This is as strong a result as one can hope for in a fully general, abstract description of Hamiltonian simulation. However, it still falls far short of a full justification of the lack of error correction in analogue quantum simulation. Fully justifying this would require characterizing all of the noise and error processes occurring in the particular Hamiltonian simulator implementation, then determining whether these faithfully reproduce the effects of the natural noise and error processes in the physical system it is being used to simulate. Our results provide the mathematical framework required to carry out the latter; the former is an experimental physics challenge. Even then, the validity of this argument rests on the validity of the noise characterization and model.
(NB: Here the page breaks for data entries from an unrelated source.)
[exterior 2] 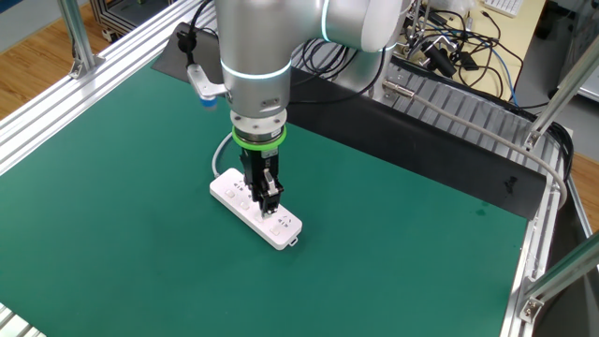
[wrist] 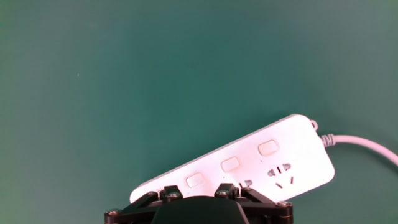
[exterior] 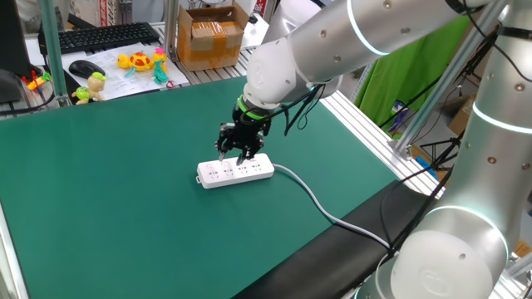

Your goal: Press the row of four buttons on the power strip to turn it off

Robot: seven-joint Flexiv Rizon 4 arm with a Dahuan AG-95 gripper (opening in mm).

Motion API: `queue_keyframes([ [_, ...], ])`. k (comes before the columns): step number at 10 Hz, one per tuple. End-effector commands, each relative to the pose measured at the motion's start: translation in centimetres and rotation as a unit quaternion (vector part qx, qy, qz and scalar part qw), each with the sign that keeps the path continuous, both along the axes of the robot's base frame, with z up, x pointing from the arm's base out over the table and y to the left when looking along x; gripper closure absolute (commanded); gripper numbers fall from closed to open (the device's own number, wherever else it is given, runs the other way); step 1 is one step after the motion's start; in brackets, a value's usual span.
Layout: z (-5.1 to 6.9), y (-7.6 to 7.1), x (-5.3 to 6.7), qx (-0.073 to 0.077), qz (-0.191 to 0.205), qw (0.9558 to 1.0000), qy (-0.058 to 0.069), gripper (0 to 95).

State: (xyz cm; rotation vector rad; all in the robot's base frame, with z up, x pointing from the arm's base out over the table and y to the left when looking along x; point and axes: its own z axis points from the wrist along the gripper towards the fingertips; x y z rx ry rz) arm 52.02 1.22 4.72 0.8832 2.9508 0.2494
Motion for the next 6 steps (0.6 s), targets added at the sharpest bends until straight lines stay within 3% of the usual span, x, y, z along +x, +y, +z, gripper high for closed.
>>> queue_keyframes([
  [1,0.08,-0.12,-0.07,-0.016,-0.003,0.9999,0.004,57.0],
  [3,0.07,-0.12,-0.11,-0.034,-0.016,0.9993,0.006,57.0],
  [6,0.06,-0.12,-0.14,-0.031,-0.025,0.9992,0.007,57.0],
])
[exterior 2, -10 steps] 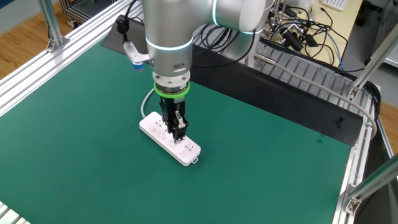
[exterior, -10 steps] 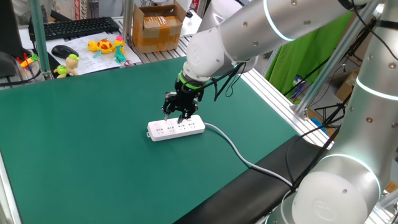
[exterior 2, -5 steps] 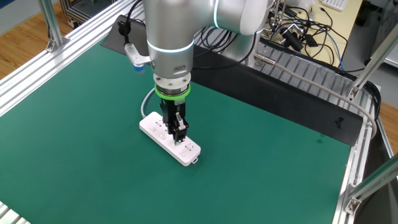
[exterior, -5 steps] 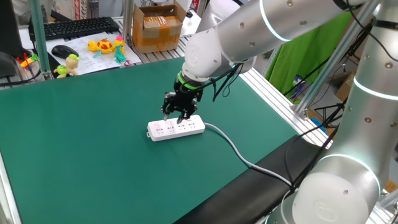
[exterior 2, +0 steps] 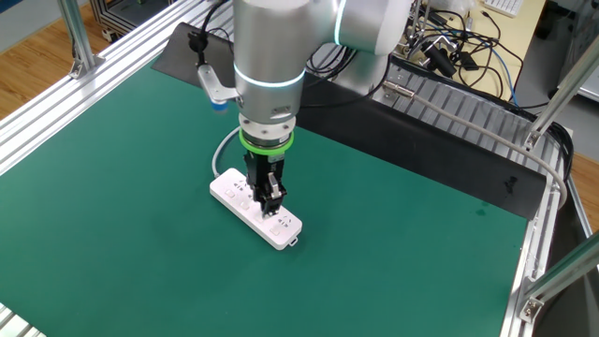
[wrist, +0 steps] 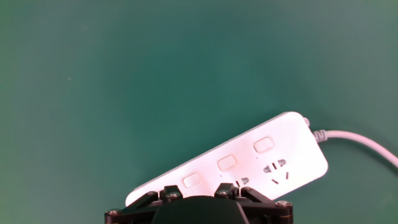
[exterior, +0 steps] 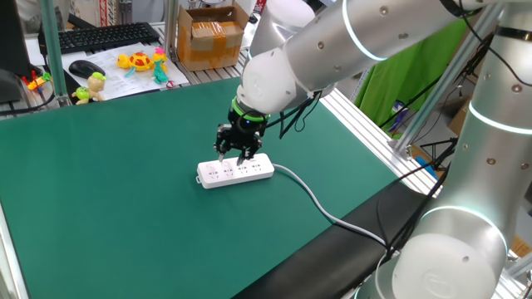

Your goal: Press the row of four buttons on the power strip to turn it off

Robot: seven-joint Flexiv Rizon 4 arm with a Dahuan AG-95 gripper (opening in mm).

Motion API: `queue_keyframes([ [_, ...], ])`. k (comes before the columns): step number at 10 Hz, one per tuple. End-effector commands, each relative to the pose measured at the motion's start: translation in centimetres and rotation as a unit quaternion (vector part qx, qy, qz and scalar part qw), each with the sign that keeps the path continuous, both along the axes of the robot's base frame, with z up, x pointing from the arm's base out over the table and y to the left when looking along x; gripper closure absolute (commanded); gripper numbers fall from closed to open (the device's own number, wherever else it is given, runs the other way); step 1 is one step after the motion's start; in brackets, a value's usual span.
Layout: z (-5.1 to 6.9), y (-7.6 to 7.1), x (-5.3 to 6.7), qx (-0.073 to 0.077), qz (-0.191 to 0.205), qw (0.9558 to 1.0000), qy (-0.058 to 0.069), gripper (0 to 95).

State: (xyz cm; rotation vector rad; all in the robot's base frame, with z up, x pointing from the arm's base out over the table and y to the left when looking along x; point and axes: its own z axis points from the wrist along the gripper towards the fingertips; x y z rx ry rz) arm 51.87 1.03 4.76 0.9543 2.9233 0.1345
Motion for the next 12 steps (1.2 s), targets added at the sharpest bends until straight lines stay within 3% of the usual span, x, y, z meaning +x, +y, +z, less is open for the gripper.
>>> queue_keyframes([
  [1,-0.04,0.1,0.03,0.008,0.005,1.0,0.0,57.0],
  [3,-0.16,0.19,0.06,0.009,-0.004,1.0,0.0,57.0],
  [5,-0.16,0.25,0.05,0.023,-0.041,0.9989,0.001,57.0],
  [7,-0.21,0.27,0.07,0.025,-0.064,0.9976,0.001,57.0],
  [12,-0.58,1.09,0.12,0.039,-0.126,0.9913,-0.005,57.0],
])
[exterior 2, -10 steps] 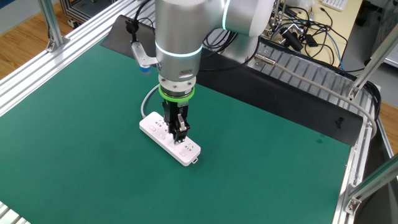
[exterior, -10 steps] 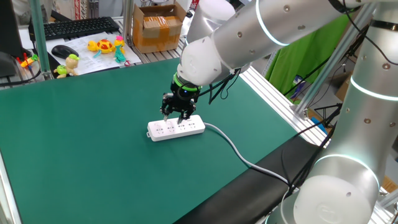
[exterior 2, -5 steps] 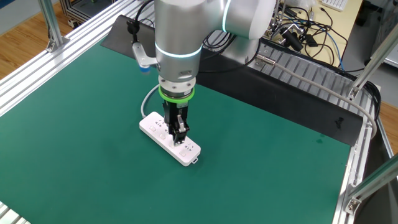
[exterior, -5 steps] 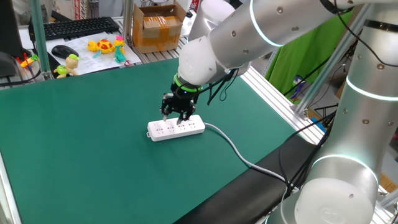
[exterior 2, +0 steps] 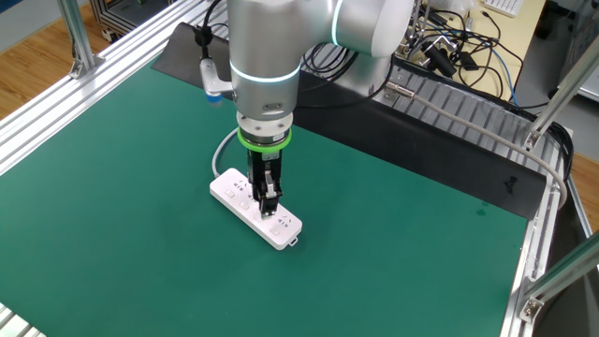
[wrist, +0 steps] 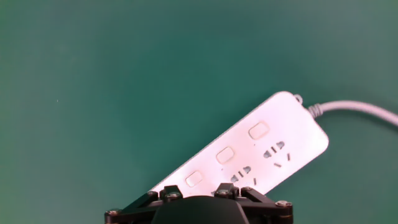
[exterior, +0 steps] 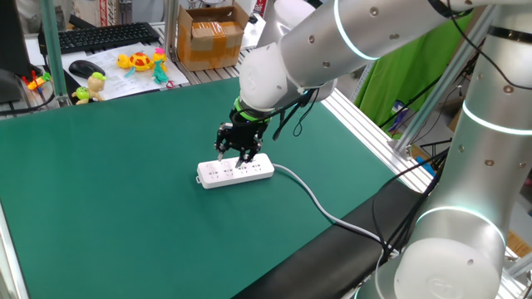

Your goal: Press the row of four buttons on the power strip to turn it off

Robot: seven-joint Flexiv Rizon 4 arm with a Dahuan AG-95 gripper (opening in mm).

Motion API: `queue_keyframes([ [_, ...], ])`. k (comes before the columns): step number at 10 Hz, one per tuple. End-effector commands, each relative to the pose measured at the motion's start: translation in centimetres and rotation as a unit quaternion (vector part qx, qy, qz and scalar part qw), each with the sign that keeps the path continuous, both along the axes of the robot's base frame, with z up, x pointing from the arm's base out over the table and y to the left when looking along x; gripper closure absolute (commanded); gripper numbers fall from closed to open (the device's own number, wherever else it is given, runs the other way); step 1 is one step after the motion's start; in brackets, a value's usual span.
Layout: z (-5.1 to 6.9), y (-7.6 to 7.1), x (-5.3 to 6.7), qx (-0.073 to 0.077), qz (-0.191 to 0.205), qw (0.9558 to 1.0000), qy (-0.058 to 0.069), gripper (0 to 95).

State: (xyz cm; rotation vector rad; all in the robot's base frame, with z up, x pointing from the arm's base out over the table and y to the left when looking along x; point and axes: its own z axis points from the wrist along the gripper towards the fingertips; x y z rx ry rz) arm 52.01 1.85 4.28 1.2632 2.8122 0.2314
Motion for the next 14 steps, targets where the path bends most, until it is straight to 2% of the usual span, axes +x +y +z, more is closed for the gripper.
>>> queue_keyframes([
  [1,-0.1,0.4,0.0,0.005,-0.033,0.9994,-0.005,57.0],
  [7,-0.3,0.6,0.9,0.027,-0.09,0.9953,-0.023,57.0],
  [10,-0.4,1.2,1.4,0.029,-0.107,0.9936,-0.024,57.0],
  [14,-0.6,1.5,2.6,0.03,-0.109,0.9932,-0.027,57.0],
])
Ultimately, determining whether or not a simulation is accurate always comes down to testing its predictions in the laboratory.
3. Universal Hamiltonians
The notion of Hamiltonian simulation we have arrived at is extremely demanding. It is not a priori clear whether any interesting simulations exist at all. In fact, not only do such simulations exist, we prove that there are even universal quantum simulators. A model is “universal” if it can simulate any Hamiltonian whatsoever, in the strong sense of simulation discussed above. Depending on the target Hamiltonian, this simulation may or may not be efficient. Typically, the simulation will be efficient for target Hamiltonians with local interactions in the same (or lower) spatial dimension. However, while universal models can also simulate Hamiltonians in higher spatial dimensions with only modest (polynomial) system-size overhead, this comes at an exponential cost in energy. More precisely, any interaction graph that is spatially sparse can be simulated efficiently by any of the universal models in 2D, whereas the complete graph can be simulated with polynomial space overhead but exponential energy overhead (see SI Appendix for details).
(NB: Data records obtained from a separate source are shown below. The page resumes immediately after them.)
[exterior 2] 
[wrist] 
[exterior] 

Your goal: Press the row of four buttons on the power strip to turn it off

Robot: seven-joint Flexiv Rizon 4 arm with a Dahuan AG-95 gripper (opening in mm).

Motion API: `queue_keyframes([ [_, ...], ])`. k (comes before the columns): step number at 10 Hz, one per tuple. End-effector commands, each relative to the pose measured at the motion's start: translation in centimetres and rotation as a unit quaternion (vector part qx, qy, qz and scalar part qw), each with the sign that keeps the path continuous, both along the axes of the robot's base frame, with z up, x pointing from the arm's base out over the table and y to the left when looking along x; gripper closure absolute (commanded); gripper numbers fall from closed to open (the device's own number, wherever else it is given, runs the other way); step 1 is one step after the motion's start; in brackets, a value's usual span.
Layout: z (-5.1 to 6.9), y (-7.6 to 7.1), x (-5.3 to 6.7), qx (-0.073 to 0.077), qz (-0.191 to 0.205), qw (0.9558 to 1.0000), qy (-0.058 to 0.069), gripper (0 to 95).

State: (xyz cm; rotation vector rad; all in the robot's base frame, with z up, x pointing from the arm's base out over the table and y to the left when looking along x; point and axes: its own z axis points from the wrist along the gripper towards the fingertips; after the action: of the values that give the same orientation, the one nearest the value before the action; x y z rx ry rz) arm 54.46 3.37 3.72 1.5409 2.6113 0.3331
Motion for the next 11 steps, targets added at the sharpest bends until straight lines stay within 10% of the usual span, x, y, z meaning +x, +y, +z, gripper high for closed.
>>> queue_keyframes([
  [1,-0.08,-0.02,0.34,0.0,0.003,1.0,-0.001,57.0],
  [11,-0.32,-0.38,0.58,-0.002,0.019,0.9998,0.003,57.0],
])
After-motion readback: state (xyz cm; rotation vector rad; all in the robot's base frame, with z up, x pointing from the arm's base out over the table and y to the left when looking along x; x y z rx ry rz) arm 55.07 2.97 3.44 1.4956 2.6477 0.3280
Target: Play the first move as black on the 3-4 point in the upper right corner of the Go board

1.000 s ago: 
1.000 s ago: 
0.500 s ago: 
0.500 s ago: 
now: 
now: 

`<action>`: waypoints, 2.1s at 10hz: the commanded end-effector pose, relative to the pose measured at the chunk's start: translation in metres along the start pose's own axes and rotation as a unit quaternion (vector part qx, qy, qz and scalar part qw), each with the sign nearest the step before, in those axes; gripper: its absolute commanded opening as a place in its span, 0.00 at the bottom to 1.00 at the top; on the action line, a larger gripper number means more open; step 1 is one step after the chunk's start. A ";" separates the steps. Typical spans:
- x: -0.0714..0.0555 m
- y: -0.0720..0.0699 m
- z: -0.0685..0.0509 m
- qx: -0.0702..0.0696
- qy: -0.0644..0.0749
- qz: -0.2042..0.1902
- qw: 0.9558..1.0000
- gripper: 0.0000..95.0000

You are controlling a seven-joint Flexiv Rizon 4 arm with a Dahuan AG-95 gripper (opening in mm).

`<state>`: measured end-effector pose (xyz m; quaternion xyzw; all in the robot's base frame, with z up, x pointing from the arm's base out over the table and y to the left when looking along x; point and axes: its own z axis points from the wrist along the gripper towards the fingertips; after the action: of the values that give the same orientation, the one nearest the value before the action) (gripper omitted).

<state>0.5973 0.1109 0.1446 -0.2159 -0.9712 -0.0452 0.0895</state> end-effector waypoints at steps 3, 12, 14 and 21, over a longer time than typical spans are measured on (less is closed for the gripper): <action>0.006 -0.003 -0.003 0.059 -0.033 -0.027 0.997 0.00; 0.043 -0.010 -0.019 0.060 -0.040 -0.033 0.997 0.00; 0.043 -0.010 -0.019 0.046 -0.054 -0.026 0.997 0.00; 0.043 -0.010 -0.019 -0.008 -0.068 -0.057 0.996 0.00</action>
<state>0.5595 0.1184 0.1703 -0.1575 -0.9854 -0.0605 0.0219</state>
Remarkably, even certain simple 2D quantum spin-lattice models are universal. To show this, we in fact prove a still stronger result. We completely classify all two-qubit interactions (i.e., nontrivial interactions between two spin-1/2 particles) according to their simulation ability (SI Appendix). This classification tells us which two-qubit interactions are universal. The universal class turns out to be identical to the class of QMA-complete two-qubit interactions from quantum complexity theory (32), where QMA is the quantum analogue of the complexity class NP (35).
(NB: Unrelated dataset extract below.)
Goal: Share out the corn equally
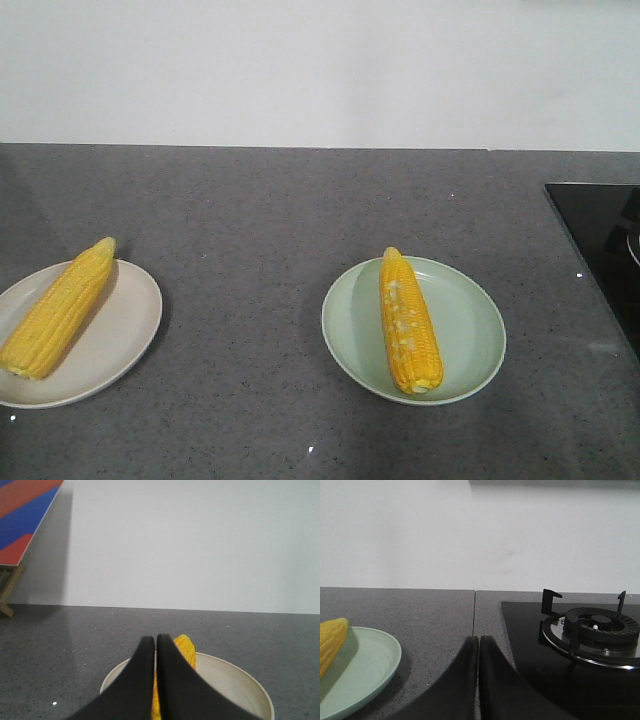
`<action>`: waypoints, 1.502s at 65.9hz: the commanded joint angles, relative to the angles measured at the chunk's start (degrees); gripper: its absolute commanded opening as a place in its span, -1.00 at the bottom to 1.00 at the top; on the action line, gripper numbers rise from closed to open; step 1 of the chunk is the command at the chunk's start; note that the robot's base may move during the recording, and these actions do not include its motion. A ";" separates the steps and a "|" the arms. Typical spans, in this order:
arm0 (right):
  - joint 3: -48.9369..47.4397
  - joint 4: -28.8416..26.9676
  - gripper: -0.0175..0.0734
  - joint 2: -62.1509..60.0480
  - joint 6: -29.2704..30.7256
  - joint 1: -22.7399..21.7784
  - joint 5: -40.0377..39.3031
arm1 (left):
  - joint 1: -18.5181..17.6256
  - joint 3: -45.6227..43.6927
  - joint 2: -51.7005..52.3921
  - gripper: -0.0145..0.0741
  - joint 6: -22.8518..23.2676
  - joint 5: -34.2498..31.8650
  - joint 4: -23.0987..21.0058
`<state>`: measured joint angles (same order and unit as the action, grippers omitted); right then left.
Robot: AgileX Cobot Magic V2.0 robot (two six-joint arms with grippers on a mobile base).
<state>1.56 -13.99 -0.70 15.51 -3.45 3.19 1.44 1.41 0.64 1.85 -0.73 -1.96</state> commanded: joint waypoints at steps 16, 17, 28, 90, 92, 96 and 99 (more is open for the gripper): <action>0.51 0.03 -0.63 -0.50 2.33 5.07 -3.85 | 0.20 -0.92 0.91 -0.69 0.07 -4.50 -0.47; 0.51 -0.02 -0.63 -0.50 2.28 5.07 -3.85 | 0.20 -0.92 0.91 -0.69 0.07 -4.50 -0.47; 0.51 -0.08 -0.63 -0.50 2.23 5.07 -3.85 | 0.20 -0.92 0.91 -0.69 0.07 -4.50 -0.47; 0.46 15.10 -0.63 -0.44 -16.19 5.07 -3.85 | 0.20 -0.92 0.91 -0.69 0.07 -4.50 -0.47; 0.46 15.10 -0.63 -0.44 -16.19 5.07 -3.85 | 0.20 -0.92 0.91 -0.69 0.07 -4.50 -0.47; 0.46 15.10 -0.63 -0.44 -16.19 5.07 -3.85 | 0.20 -0.92 0.91 -0.69 0.07 -4.50 -0.47; 0.46 15.11 -0.63 -0.44 -16.19 5.07 -3.85 | 0.20 -0.92 0.91 -0.69 0.07 -4.50 -0.47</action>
<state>1.56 0.48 -0.70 -0.52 1.48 3.19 1.44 1.41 0.64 1.85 -0.73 -1.96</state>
The classification also shows that there are two other classes of two-qubit interaction, with successively weaker simulation ability. Combining our Hamiltonian simulation results with previous work (33), we find that there is a class of two-qubit interactions that can simulate any stoquastic Hamiltonian (i.e., any Hamiltonian whose off-diagonal entries in the standard basis are nonpositive). This is the class of Hamiltonians believed not to suffer from the sign problem in numerical Monte Carlo calculations. Another class is able, by previous work (9), to simulate any classical Hamiltonian (i.e., any Hamiltonian that is diagonal in the standard basis).
The 2D Heisenberg and XY models with variable coupling strengths are important examples which we show fall into the first category and hence are universal simulators. The 2D (quantum) Ising model with transverse fields falls into the second category and so can simulate any other stoquastic Hamiltonian (33). The 2D classical Ising model with fields falls into the third category and so is an example of a universal classical Hamiltonian simulator (9).
4. Universality Classification
We now summarize the proof of the universality classification result (see SI Appendix for full technical details). This involves chaining together a number of steps, the most important of which are shown in Fig. 2. In fact, most of the technical difficulty lies in proving universality of the Heisenberg and XY interactions, as these have the most restrictive symmetries of all two-qubit interactions. Once these are shown to be universal, recently developed techniques (32, 36) show that any other Hamiltonian from the universal category can simulate one of these two (this step is omitted from the illustration in Fig. 2). Hence, by universality of the Heisenberg or XY interactions, such Hamiltonians can also simulate any other Hamiltonian.
Step 1.
The Heisenberg interaction (where are the Pauli matrices) has full local rotational symmetry. Mathematically, this is equivalent to invariance under arbitrary simultaneous local unitary rotations . The XY interaction is invariant under arbitrary rotations in the z-plane (i.e., with for any angle ). Any Hamiltonian composed of just one of these types of interaction inherits the corresponding symmetry. Thus, all its eigenspaces also necessarily have this symmetry. Yet if it is to be universal, it must simulate Hamiltonians without this symmetry.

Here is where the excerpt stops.